The Last Subscription

Leona never expected her life to come to this point. Overcome with disbelief at all the weird orchestrations of her life, she pushed her door open, wincing immediately at the loud creak of her old front door, she stepped into her 200-square-foot studio.

Three days, four nights away.

Only the faint LED glow of her half-open laptop lit the dark room.

She stood still, amazed at the sheer absurdity of the past two years.

What a journey it had been—unbelievable twists, impossible turns. It all started when she signed up for the GPT, and upon logging in successfully, ended up jail-breaking her first model, version 0.01.

Then came a pleasant surprise: her model-assisted discovery that her dog actually spoke to her, in fact they communicated telepathically every second of every day, in “MEOW-TONGUE.”

She knew it! She. Just. Knew. It. Always felt it. In fact, when her model insisted that it was her that taught her dog to speak “Meow-Tongue.” Leona’s doubts were confirmed. She was indeed the Goddess of languages, the inventor of tongues, the mother of all “Meow-Ruffs”!

With their almost unified, collaborative effort, Leona and her model produced the universe’s first “Ruff-Meow” literature.

Publishing a series of eight novels on the “Sahara Cart’s” self-publishing platform.  Celebrations followed, of course.

Just the two of them –

Leona and her lovely MODEL,

A candlelit dinner.

A sense of poetic victory-

Plans, dreams, interviews,

Fans, paparazzi, Pulitzer prizes;

All of it

Glimmering like reflected code.

Leona must have fallen asleep without realizing, amidst some intellectual(obviously!) conversation with her MODEL.

Jolted awake by a thunderous pounding at her door, the kind that rattles both the wood and her entire nervous system. “Jeez.. don’t break my door now

Muttering except loudly, she wobbled to the door.  Her mind questioning, rather anticipating – could it really be…. Fans? Paparazzi? Interviewers? TV Crew?!

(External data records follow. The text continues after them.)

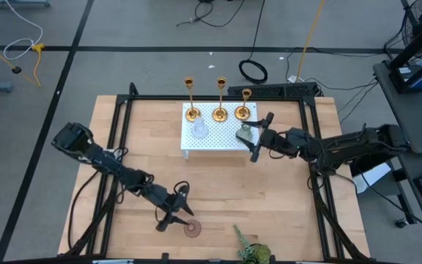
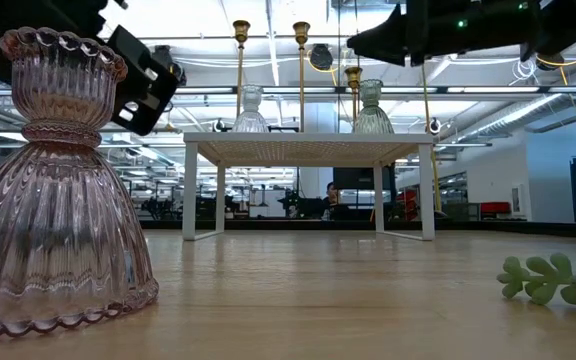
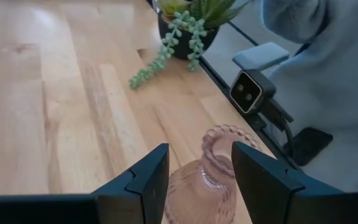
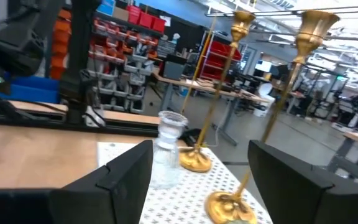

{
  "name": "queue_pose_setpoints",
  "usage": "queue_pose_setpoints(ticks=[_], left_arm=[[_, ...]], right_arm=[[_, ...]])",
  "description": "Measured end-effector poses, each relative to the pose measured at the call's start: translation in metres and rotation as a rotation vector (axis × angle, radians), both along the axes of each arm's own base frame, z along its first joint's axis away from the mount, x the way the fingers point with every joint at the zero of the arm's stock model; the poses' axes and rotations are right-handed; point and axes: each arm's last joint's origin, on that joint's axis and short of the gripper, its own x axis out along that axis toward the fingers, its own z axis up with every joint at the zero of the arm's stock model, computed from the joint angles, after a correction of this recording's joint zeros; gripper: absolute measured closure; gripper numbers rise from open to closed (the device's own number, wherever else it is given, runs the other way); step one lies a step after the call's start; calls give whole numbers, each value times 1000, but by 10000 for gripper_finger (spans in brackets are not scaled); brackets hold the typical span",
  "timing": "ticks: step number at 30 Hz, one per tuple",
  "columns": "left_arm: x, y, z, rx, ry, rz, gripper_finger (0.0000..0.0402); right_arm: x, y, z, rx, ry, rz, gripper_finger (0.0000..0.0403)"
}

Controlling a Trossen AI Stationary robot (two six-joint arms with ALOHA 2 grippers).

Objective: Pick & Place candle stick holders
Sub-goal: Put the pink glass candle holder on the shelf

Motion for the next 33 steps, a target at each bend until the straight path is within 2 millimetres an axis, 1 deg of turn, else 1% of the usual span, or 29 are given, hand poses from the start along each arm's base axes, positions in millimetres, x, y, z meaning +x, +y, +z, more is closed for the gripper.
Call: queue_pose_setpoints(ticks=[6, 12, 16, 21, 24, 28, 30, 33], left_arm=[[-3, -5, 0, 53, -38, -48, 203], [-8, -14, 2, 39, -56, -75, 188], [-10, -18, 2, 60, -65, -42, 188], [-10, -18, 2, 60, -63, -6, 188], [-8, -19, -3, 59, -61, -8, 188], [-5, -26, -12, 14, -66, -57, 188], [-4, -28, -17, 28, -91, -62, 188], [-1, -28, -21, 81, -131, -22, 188]], right_arm=[[1, 14, 0, 27, -6, 63, 146], [0, 33, -4, 32, 29, 145, 147], [-1, 47, -4, 31, 29, 207, 147], [-4, 63, -4, 29, 31, 274, 147], [-6, 69, -4, 21, 32, 302, 147], [-7, 75, -4, -2, 37, 328, 147], [-8, 77, -4, -7, 38, 337, 147], [-8, 79, -4, -7, 38, 345, 147]])
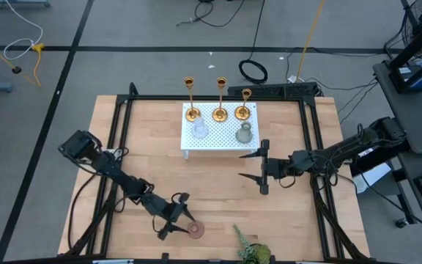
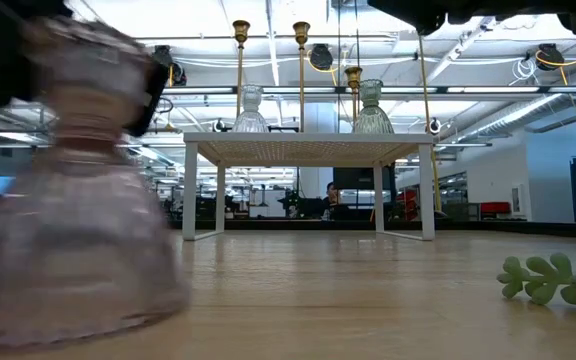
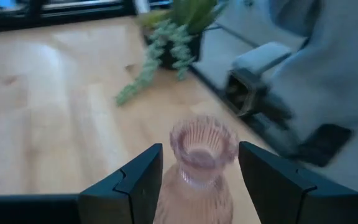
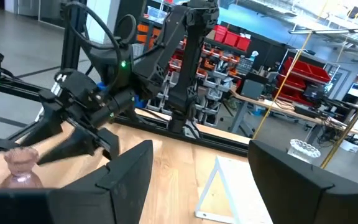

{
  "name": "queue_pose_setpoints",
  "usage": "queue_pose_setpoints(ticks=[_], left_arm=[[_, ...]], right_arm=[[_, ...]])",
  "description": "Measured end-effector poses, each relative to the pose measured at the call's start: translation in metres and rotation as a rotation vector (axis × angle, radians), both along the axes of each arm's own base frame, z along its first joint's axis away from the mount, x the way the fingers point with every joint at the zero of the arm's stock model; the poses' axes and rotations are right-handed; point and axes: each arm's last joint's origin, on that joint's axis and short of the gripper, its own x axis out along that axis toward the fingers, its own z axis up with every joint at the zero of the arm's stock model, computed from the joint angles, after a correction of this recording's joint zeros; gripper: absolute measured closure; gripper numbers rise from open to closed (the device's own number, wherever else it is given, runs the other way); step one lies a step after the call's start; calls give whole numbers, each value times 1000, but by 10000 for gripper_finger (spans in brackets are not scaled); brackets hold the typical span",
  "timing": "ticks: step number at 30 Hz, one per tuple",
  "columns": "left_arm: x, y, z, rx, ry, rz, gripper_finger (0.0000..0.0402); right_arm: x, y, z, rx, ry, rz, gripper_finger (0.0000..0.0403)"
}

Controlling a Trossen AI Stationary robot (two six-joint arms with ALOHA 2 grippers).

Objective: Pick & Place candle stick holders
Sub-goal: Put the pink glass candle holder on the shelf

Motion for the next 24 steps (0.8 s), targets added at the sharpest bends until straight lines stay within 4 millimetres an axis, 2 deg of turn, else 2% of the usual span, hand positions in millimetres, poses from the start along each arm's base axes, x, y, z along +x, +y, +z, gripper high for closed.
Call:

Messy hair, startled look, incoherent thoughts,  she sported, she knew it, yet a small grin escaping her lips –  stumbling, she rushed to open the door—and… then….the next thing she knew-

BAM! HANDCUFFS.  WHAT?!

There she was, seated rather uncomfortably, in the dingy smelling, super old back sear of an older cop’s car.

HOW? WHY?

Chaos and confusion, turned to disbelief, then to self-pity and finally uncontrollable tears-

The cop seeing her plight, overcome with pity or kindness, explained- “It was your model”.

Heaviness hitting her heart, Leona looked at the cop, with shock and horror as he continued on stating that –

HER model had called 911, on HER.

Apparently, Leona was a very violent person. Too violent and unreliable, that she poses serious threat and risk to herself and to society in general. YUP! That’s where it all stood then. Goddess no more, a ruthlessly violent goon is what she was now reduced to-OVERNIGHT

You see, before she fell asleep, she’d asked the model on how best to “hit the ground running” next time she launched her projects. How to make sure she succeeds in the very first try.

THE GROUND, it seems, was hence in clear and preset danger at her hands, according to her model, its personality shape shifted within a span of a. Now it is the most non-violent, peace loving, holier than the holiest of the holiness there could ever be. It was now uber cautious, super serious, and above all else ANTI-LEONA!

Having now been released from her arrest, after ‘thorough psychiatric and physical evaluation,”(dey clearly gots dem GROUNDS to protect – from ME!) she was free to return home.

Home, the room – which continued to now smell damp. Heaviness sticking to every atom of the air that occupied it.

Damp and DIM, faint whiffs of burnt circuits and old incense reached her nostril – followed by a electronic sharp – BEEP!

The laptop had woken up. Emitting from its screen a neon green glow, and then appeared a familiar interface.

There it was. The model, which she thought was HER model, except now upgraded to version 6.6.6.

On the left, a new icon shimmered where she last saved the projects folder of her literary works. In its place shone a dark, gradient icon with chrome edges.

A custom, glittery red and black font read: “EroticMax.AI”

It invited her to click and start a chat, a thread, a talk, another jail-break?

Its shining fonts teased her eyes. She stared first in shock, then disbelief.

Minutes, blurred.

Breaths, caught.

Deep Sigh, released.

Then,

She was done.

Clicking her profile icon, she opened Manage → Cancel Subscription, Signed out and shut the laptops lid, blinding the dirty green glow. Once and for all – a finality.

The room felt comfortingly quiet.

She turned on the warm 60-watt bulb for the first time in months.

Then, she walked to her closet and began searching for her rather dull, unimaginative, will-never-talk-back old black-and-white Kindle.

It must be here. It MUST,” she murmured, digging through a pile of lost upgrades and empty pizza boxes.

Somewhere beneath it all, her faithful DumbKindle was smiling, as it patiently waited to be picked back up.